Até porque Coimbra, ao contrário das cidades portuguesas mais activas, divulga pouco os seus nobres pergaminhos. Talvez se o fizesse, Coimbra seria uma das mais conceituadas e prestigiadas cidades da Europa.

 

2 – A UC e o Algarve na Era dos Descobrimentos

A Candidatura da UC foi ao Algarve porque: um dos critérios em que assenta tem a ver com o papel fundamental que a UC teve, como centro de produção e transmissão de saber, nos Descobrimentos, quer na sua génese ( através dos seus viajantes, investigadores, cientistas) quer na construção do Imperio português de além mar (através das suas elites).

E tendo sido o Algarve o ponto de partida para essa época brilhante da nossa História (com D. Henrique, Sagres, navegadores e artífices), é óbvia essa profunda interligação entre o conhecimento que estava em Coimbra e a capacidade de realização que estava sediado em terras algarvias.

Por isso, o tema da Tertúlia realizada foi. “A Universidade de Coimbra e o Algarve na Era dos Descobrimentos”.

Um tema oportuno e importante. Um tema susceptível de lançar muitas questões e esclarecimentos não só sob o ponto de vista histórico, mas também no perspectivar o futuro do país e da sociedade em que vivemos.

 

3 – A caminho do Algarve

A comitiva partiu de Coimbra em direcção a Faro, com o objectivo de reforçar “um bocadinho” os laços culturais e sociais entre Coimbra, a sua Universidade, Faro e Algarve, numa altura em que decorre a Candidatura a Património Mundial da Humanidade.

A comitiva partiu consciente da responsabilidade da sua Missão, que era ir desenvolver esta temática numa região tão voltada para o Sol e para o turismo.
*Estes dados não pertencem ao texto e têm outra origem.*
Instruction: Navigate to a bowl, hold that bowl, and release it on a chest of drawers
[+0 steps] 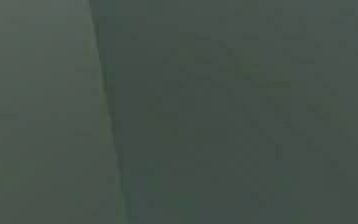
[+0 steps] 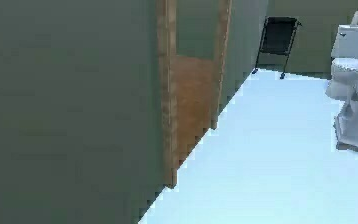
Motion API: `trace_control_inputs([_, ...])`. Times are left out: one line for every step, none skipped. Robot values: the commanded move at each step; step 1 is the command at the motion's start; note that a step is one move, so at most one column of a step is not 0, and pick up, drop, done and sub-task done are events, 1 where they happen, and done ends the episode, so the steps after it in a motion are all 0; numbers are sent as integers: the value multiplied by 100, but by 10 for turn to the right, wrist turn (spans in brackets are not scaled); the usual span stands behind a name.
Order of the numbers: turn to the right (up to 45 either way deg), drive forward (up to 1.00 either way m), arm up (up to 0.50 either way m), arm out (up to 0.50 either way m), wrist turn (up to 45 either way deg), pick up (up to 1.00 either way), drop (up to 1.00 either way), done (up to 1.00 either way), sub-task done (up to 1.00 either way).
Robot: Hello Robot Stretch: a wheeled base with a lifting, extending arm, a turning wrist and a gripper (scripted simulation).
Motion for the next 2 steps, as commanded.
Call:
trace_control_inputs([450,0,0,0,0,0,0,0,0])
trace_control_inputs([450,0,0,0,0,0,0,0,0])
Mas levava na bagagem, como sempre, a esperança de que a sua mensagem ( por ser nobre e ser verídica) iria motivar o bom povo algarvio.

Podemos desde já adiantar, que a comitiva regressou a Coimbra cansada mas feliz. A jornada foi um êxito, os objectivos foram plenamente atingidos. Ficamos com a certeza que os algarvios se sentiram “um bocadinho” mais próximos de Coimbra e da sua Universidade.

E à despedida, todos , em uníssono, desejaram um êxito para a candidatura que ficaram a sentir como também sendo “um bocadinho deles. Um bocadinho do Algarve”

 

4 – A sessão começou com o fado de Coimbra

O Fórum Algarve estava repleto de gente interessada, a maioria do Algarve, mas alguns idos expressamente de Coimbra. Encontrámos também muita gente da Região de Coimbra (alguns deles antigos estudantes) a viver no Algarve, que não faltaram à chamada. E esse facto deu-nos uma alegria muito especial!

A sessão começou com Fado de Coimbra. Uma mistura de guitarrista do Algarve, viola de Coimbra, cantor de Coimbra (Willy Oliveira, que no dia seguinte tinha exames, mas não quis faltar à chamada).

E, quando a terminar a parte musical, todos cantaram a plenos pulmões pelo Fórum Algarve fora. “Coimbra tem mais encanto….” , estavam todos rendidos aos encantos de Coimbra e à justeza da candidatura da sua Universidade.